Plague on the subway! (?)

Quote (https://read-lab-confederation.github.io/nyc-subway-anthrax-study/):

“In February 2015 Chris Mason and his team published an in-depth analysis of metagenomic data (environmental shotgun DNA sequence) from samples isolated from public surfaces in the New York City (NYC) subway system. Along with a ton of really interesting findings, the authors claimed to have detected DNA from the bacterial biothreat pathogens Bacillus anthracis (which causes anthrax) and Yersinia pestis (causes plague) in some of the samples. This predictably led to a huge interest from the press and scientists on social media. The authors followed up with an re-analysis of the data on microbe.net, where they showed some results that suggested the tools that they were using for species identification overcalled anthrax and plague.”

Here we replicate some of this re-analysis using EDGE.

The EDGE server hosted on CLIMB can be found at: https://edge.climb.ac.uk/

EDGE public Project Name - PlagueOnTheSubway

Original Paper - http://www.sciencedirect.com/science/article/pii/S2405471215000022

For a full and very readable overview of the re-analysis please read - https://read-lab-confederation.github.io/nyc-subway-anthrax-study/

Sample SRR1748708 was selected as it had been previously identified as containing Bacillus anthracis.


SRR1748708 was mapped to the B. cereus (a non-pathogenic but common relative of B. anthracis) and a B. anthracis reference genome containing two virulence plasmids pXO1 and pXO2. Without either of these plasmids B. anthracis is considered attenuated.

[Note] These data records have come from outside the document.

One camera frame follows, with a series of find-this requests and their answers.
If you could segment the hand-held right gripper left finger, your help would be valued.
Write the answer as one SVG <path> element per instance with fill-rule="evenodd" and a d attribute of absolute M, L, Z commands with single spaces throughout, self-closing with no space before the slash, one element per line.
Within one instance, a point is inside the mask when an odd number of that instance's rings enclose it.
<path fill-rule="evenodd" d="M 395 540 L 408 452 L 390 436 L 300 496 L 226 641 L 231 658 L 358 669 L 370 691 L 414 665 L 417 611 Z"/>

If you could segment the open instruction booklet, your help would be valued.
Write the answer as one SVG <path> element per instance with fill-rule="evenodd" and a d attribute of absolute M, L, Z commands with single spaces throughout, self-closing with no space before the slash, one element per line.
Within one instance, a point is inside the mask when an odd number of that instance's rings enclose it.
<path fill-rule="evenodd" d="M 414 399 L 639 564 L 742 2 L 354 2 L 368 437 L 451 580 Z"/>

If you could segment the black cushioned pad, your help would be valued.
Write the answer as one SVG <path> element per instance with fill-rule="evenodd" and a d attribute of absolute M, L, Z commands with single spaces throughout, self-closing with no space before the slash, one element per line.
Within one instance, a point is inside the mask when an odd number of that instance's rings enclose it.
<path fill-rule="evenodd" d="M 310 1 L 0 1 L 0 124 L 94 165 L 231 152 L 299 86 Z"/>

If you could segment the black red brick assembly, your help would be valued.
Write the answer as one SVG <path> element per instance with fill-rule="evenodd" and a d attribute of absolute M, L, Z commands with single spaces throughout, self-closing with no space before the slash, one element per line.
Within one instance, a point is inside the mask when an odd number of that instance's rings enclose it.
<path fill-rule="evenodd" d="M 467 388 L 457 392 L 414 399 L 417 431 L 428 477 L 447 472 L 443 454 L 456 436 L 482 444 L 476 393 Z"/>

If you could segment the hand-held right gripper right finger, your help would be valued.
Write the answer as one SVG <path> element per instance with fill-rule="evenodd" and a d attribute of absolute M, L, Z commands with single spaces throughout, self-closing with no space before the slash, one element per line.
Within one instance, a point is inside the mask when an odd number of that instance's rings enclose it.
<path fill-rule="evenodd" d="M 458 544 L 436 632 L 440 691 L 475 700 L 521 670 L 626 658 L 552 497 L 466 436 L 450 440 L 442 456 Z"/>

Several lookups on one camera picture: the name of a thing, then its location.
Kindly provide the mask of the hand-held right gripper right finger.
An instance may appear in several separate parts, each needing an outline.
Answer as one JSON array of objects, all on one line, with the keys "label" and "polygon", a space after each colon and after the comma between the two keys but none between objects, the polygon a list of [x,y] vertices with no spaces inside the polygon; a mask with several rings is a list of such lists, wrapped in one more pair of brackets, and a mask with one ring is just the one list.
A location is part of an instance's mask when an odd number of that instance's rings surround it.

The sample was downloaded directly from the Short read archive by EDGE. Reads were trimmed and filtered using default parameters except the quality threshold was set to a phred score of 20. The filtered reads were then mapped to each of the reference genomes using BWA-mem.

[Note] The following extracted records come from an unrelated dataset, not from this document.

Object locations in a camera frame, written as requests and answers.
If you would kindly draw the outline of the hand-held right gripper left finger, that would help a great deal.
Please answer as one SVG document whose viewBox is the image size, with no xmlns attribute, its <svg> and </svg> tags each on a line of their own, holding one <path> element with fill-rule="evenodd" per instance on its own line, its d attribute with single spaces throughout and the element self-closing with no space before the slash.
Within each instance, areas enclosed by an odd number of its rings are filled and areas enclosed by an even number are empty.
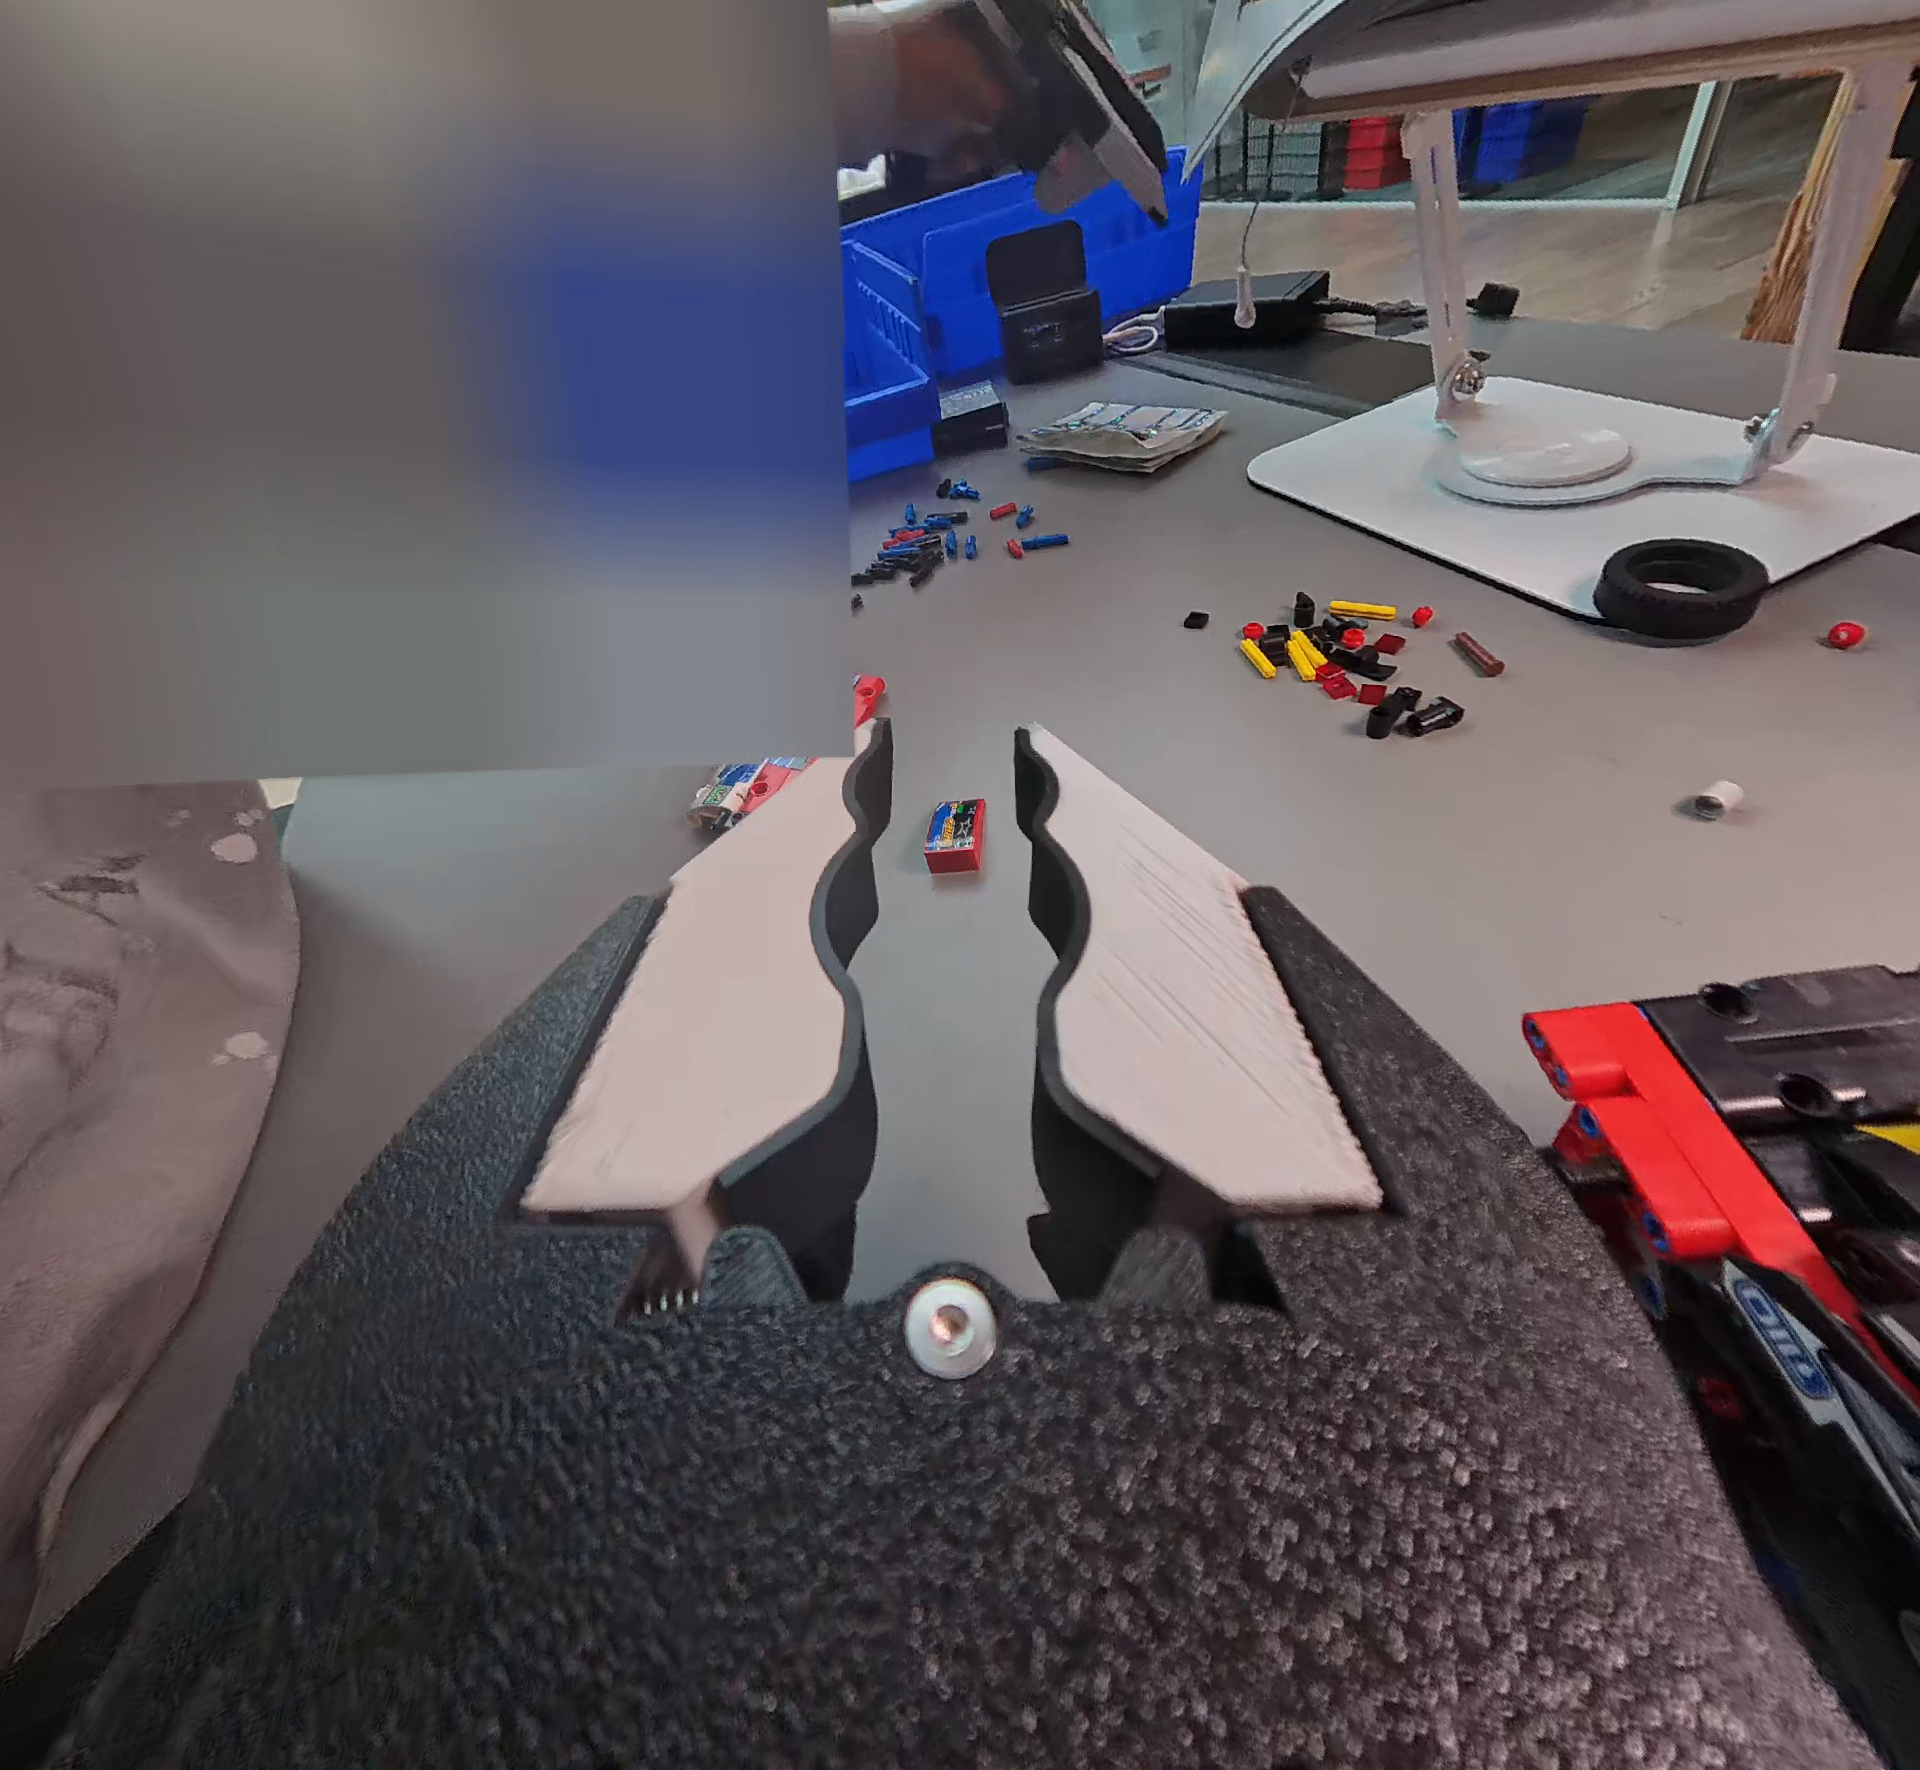
<svg viewBox="0 0 1920 1770">
<path fill-rule="evenodd" d="M 520 1213 L 667 1221 L 845 1117 L 862 1073 L 852 963 L 877 923 L 894 723 L 814 761 L 684 864 L 644 920 L 586 1062 L 541 1135 Z"/>
</svg>

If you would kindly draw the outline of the person's grey patterned sweatshirt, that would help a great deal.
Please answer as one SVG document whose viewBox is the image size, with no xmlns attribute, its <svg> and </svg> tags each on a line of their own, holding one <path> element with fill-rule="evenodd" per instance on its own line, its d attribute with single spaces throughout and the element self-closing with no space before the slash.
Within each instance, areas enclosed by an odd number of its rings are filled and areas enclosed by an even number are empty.
<svg viewBox="0 0 1920 1770">
<path fill-rule="evenodd" d="M 255 779 L 4 794 L 2 1633 L 195 1301 L 302 967 Z"/>
</svg>

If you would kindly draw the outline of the black toy tyre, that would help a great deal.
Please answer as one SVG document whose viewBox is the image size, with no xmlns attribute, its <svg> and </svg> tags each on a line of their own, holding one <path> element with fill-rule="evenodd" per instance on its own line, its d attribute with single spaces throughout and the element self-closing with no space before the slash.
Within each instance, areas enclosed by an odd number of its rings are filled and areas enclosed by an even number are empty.
<svg viewBox="0 0 1920 1770">
<path fill-rule="evenodd" d="M 1743 631 L 1771 576 L 1753 554 L 1693 537 L 1646 539 L 1615 550 L 1595 588 L 1602 624 L 1660 642 L 1713 642 Z"/>
</svg>

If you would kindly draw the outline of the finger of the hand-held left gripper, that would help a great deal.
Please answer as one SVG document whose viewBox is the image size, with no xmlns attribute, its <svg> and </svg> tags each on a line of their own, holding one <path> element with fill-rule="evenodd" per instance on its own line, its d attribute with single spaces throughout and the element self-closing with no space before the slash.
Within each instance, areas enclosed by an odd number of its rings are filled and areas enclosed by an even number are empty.
<svg viewBox="0 0 1920 1770">
<path fill-rule="evenodd" d="M 1058 6 L 1058 50 L 1072 82 L 1072 131 L 1109 181 L 1165 227 L 1168 150 L 1161 124 L 1082 6 Z"/>
</svg>

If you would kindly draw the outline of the white book stand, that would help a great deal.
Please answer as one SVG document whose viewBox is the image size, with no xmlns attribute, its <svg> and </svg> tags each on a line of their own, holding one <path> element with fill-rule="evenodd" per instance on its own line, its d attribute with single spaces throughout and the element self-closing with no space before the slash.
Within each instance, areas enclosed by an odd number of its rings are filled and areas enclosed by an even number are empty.
<svg viewBox="0 0 1920 1770">
<path fill-rule="evenodd" d="M 1919 0 L 1482 0 L 1376 25 L 1309 68 L 1309 106 L 1405 115 L 1434 381 L 1257 454 L 1292 503 L 1597 618 L 1622 547 L 1702 539 L 1763 584 L 1916 516 L 1916 452 L 1819 434 L 1838 340 L 1908 108 Z M 1526 87 L 1843 77 L 1837 142 L 1776 403 L 1750 421 L 1486 373 L 1470 355 L 1451 113 Z"/>
</svg>

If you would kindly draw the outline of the black open case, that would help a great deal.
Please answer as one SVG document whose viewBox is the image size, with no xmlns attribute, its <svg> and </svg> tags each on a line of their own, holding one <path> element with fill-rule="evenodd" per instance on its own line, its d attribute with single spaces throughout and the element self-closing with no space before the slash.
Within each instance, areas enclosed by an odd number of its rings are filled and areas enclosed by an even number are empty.
<svg viewBox="0 0 1920 1770">
<path fill-rule="evenodd" d="M 1062 218 L 997 237 L 983 270 L 1009 384 L 1047 384 L 1108 360 L 1102 301 L 1089 282 L 1078 222 Z"/>
</svg>

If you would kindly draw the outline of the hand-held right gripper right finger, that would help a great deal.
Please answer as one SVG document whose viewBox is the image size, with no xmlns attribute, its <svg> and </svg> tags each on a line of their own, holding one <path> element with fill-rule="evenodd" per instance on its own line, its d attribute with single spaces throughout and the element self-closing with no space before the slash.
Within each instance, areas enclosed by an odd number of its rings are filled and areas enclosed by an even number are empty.
<svg viewBox="0 0 1920 1770">
<path fill-rule="evenodd" d="M 1250 909 L 1252 883 L 1049 729 L 1013 738 L 1027 918 L 1052 953 L 1038 1102 L 1255 1218 L 1386 1187 Z"/>
</svg>

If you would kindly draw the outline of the stack of red and blue bins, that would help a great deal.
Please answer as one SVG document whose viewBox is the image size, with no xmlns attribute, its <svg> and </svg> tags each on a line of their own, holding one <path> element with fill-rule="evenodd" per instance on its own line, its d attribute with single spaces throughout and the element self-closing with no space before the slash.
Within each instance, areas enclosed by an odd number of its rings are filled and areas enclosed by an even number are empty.
<svg viewBox="0 0 1920 1770">
<path fill-rule="evenodd" d="M 1462 191 L 1496 191 L 1570 168 L 1595 101 L 1570 98 L 1457 108 L 1451 122 Z M 1336 193 L 1380 193 L 1405 186 L 1409 178 L 1400 116 L 1363 116 L 1345 124 Z"/>
</svg>

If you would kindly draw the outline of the pile of small toy pieces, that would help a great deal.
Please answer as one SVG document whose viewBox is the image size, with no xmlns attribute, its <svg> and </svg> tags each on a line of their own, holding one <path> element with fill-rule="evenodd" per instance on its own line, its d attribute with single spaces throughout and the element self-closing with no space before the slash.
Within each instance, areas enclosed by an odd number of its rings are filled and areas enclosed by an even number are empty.
<svg viewBox="0 0 1920 1770">
<path fill-rule="evenodd" d="M 1248 681 L 1284 697 L 1314 695 L 1327 726 L 1369 747 L 1455 738 L 1475 722 L 1475 681 L 1504 663 L 1434 604 L 1319 602 L 1300 590 L 1274 618 L 1220 631 Z"/>
</svg>

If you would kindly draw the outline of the folded sticker sheet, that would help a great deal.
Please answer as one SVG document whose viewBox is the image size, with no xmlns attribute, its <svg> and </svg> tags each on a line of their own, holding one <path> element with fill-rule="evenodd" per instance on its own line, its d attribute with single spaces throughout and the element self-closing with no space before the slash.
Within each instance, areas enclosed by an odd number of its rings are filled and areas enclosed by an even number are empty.
<svg viewBox="0 0 1920 1770">
<path fill-rule="evenodd" d="M 1030 469 L 1106 469 L 1155 476 L 1208 449 L 1227 429 L 1220 410 L 1093 402 L 1017 434 Z"/>
</svg>

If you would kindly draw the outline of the black power adapter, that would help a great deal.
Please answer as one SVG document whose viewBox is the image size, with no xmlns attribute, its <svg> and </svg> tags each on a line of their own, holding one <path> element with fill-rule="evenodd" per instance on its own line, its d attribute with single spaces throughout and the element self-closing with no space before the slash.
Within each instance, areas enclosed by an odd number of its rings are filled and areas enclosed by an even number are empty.
<svg viewBox="0 0 1920 1770">
<path fill-rule="evenodd" d="M 1162 310 L 1162 347 L 1193 352 L 1302 343 L 1321 327 L 1329 299 L 1329 270 L 1193 284 Z"/>
</svg>

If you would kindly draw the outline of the toy car model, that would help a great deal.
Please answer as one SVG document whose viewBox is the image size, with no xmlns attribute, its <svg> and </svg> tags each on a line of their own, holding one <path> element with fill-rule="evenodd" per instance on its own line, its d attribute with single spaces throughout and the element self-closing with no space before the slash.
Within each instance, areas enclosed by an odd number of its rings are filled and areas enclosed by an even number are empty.
<svg viewBox="0 0 1920 1770">
<path fill-rule="evenodd" d="M 1750 1548 L 1916 1762 L 1919 976 L 1837 967 L 1533 1012 L 1549 1162 L 1643 1305 Z"/>
</svg>

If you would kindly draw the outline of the person's left forearm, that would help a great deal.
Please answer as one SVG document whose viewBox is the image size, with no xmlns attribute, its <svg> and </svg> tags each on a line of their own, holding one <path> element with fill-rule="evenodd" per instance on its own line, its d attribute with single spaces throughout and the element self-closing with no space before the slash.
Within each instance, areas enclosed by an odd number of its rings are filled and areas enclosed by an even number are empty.
<svg viewBox="0 0 1920 1770">
<path fill-rule="evenodd" d="M 835 165 L 862 172 L 908 145 L 900 28 L 916 0 L 830 6 Z"/>
</svg>

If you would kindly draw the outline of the red and white toy panel assembly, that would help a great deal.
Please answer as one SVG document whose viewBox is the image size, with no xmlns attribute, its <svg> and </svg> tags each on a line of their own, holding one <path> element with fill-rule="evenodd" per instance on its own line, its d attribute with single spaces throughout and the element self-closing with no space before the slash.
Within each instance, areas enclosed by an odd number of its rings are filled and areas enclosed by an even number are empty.
<svg viewBox="0 0 1920 1770">
<path fill-rule="evenodd" d="M 708 834 L 724 834 L 766 806 L 803 775 L 812 758 L 769 758 L 720 766 L 696 794 L 688 821 Z"/>
</svg>

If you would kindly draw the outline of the scatter of toy pins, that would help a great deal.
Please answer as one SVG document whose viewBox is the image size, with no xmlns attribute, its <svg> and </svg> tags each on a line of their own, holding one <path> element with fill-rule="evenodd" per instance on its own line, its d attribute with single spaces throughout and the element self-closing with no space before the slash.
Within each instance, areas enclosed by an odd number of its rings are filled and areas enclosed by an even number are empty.
<svg viewBox="0 0 1920 1770">
<path fill-rule="evenodd" d="M 1071 533 L 1043 530 L 1041 512 L 1020 497 L 989 503 L 969 477 L 938 479 L 932 502 L 906 503 L 902 518 L 852 570 L 855 606 L 872 588 L 926 588 L 943 567 L 983 563 L 990 553 L 1011 563 L 1071 548 Z"/>
</svg>

The results of the mapping based analysis can be viewed in the project under the ‘Reference Based Mapping’ tab. The line plot of NGS read coverage along the length of the reference genome is very intuitive and understandable. There is one plot for each reference sequence.

There is some read mapping, 0.88x coverage of 28% of the genome, to B. anthracis. However, on inspection of the figure the majority of the coverage in in regions of high GC content, a classical indication of horizontally acquired genomic islands or highly conserved rRNA genes. The large amount of mapping is likely from rRNA gene from other bacterial species or related mobile genetic elements.

There is further evidence for a lack of B. anthracis on inspection of the plots for pXO1 and pXO2 (below). There is only intermittent coverage (28% at <1x depth and 3% coverage at <0.5x depth) across these sequences and what little coverage does occur is present in peaks and troughs. Perhaps these are low complexity regions or conserved motifs?

When we observe the plot of B. cereus (below) it is clear that there is compelling evidence for the presence of B. cereus rather than B. anthracis. Over 90% of the genome is covered in reads for an average coverage of 42x read depth.